For the first time in nearly two decades, California faced rotating power outages this past August, with grid operators blaming the rolling blackouts on a massive heat wave and the need to find additional energy sources that compose the grid.
The excessively hot weather rocked the state, and the situation was so dire that California declared a statewide Stage 3 emergency for the first time since 2001.
The reaction of several leading Republican lawmakers in Texas at the time was not sympathy, but rather to mock Democrats leading the reliably blue California.
But now Texas is facing a devastating winter storm of its own — with record-low temperatures, impassable roads, and the state’s electric grid operator losing control of the power supply all at play — and the cohort that directed ire at politicians on the other side of the aisle are facing pushback for what some viewed as a callous response.
President Biden declared over the weekend that “an emergency exists” in Texas and ordered “federal assistance to supplement state and local response efforts due to the emergency condition” resulting from the storm.
Texas Senator Ted Cruz — who has been up against considerable blowback for other political moves as of late — was among those whose tweets about California last year resurfaced Tuesday night, as millions of his constituents remained without access to electricity.
In a tweet from last August that has since racked up a number of responses, Cruz directed aim at New York Representative Alexandria Ocasio-Cortez — a champion of the Green New Deal — and Joe Biden and Kamala Harris, who were in the midst of running for president and vice president.
Cruz claimed that the trio wanted to make California’s “failed energy policy the standard nationwide.”
“California is now unable to perform even basic functions of civilization, like having reliable electricity,” he said. “Hope you don’t like air conditioning!”
This week, some have pointed to Cruz’s comments as hypocritical, given many Texas residents are suffering through freezing temperatures and dangerous conditions that the state, which relies on natural gas for power, was largely unprepared for.

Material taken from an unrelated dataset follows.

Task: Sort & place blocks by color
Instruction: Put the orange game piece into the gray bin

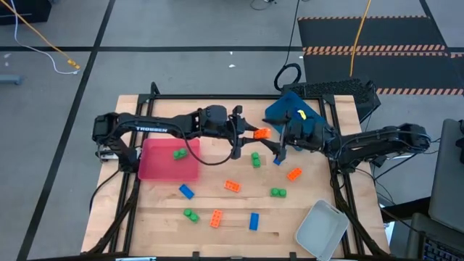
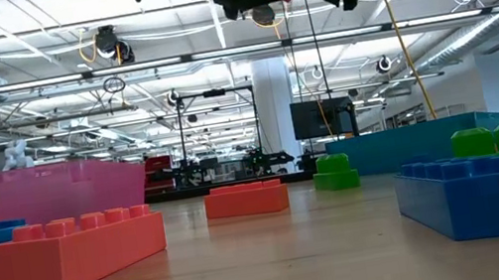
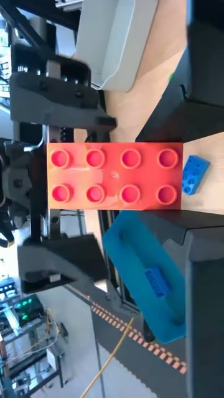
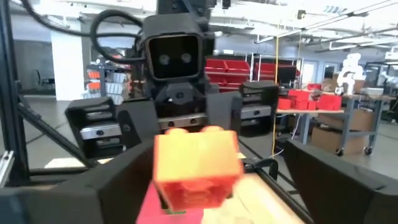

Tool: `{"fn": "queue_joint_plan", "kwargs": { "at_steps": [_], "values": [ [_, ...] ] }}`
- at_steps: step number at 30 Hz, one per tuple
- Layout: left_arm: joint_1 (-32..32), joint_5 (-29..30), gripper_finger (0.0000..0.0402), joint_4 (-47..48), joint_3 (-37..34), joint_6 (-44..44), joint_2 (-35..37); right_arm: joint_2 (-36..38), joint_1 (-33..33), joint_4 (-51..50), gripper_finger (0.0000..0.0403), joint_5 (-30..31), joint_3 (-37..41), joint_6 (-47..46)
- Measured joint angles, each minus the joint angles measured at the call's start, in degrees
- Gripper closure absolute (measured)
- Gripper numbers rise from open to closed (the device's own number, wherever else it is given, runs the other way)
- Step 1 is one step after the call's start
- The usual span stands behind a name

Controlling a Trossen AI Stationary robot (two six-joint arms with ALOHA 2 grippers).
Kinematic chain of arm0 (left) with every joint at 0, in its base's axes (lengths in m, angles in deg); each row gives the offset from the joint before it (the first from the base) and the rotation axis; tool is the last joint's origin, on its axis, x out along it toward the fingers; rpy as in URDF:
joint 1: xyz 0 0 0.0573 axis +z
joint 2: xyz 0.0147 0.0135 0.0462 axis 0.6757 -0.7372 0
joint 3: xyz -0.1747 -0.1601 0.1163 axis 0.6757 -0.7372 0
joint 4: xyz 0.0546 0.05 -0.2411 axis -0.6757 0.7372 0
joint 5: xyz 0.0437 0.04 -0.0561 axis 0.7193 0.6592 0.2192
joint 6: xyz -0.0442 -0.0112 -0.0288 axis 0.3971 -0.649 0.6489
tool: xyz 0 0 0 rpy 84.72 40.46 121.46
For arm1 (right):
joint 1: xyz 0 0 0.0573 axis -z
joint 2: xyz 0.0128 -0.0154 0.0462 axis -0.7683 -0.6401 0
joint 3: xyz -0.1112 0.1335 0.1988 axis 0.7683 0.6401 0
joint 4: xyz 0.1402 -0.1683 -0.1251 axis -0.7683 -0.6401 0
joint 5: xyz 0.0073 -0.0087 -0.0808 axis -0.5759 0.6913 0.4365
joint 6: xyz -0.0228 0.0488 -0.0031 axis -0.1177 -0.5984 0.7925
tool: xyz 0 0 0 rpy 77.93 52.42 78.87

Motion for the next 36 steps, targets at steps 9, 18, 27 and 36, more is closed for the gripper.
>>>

Dallas resident Brandon Friedman compared the response of Cruz and fellow Republicans Attorney General Ken Paxton and Lieutenant Governor Dan Patrick to the California power outages.
With a photo of his bathtub from Tuesday morning — which he called “a literal block of ice” — attached to his tweet, Friedman posted the trio’s statements on the blackouts in California from last August and September.
“This is what happens when the Democrats are left in charge,” Patrick wrote. “Why California’s liberal climate policies are causing electricity blackouts.”
“California’s politicians did this, not the heat,” Paxton added.
At least one Texas politician has doubled down on his response from last year. US Representative Dan Crenshaw quote-tweeted the mayor of Los Angeles in September with a message that read, “Alexa, show me what happens when you let Democrats control energy policy.”
On Tuesday, Crenshaw found a way to pin blame on California again, saying, “Texas’s biggest mistake was learning too many renewable energy lessons from California.”
#1: It’s a once in a century weather event. California has constant energy problems and high prices.— Dan Crenshaw (@DanCrenshawTX) February 16, 2021
#2: The reason for blackouts is complex, but in summary: Texas took too many lessons from Cali, over-subsidized renewables, & pushed out baseload energy like natural gas.
Cruz, for his part, was contrite once his previous remarks came to light. The senator wrote that he had “no defense,” adding a shrugging emoji to his response to the backlash.
“A blizzard strikes Texas & our state shuts down,” he wrote. “Not good. Stay safe!”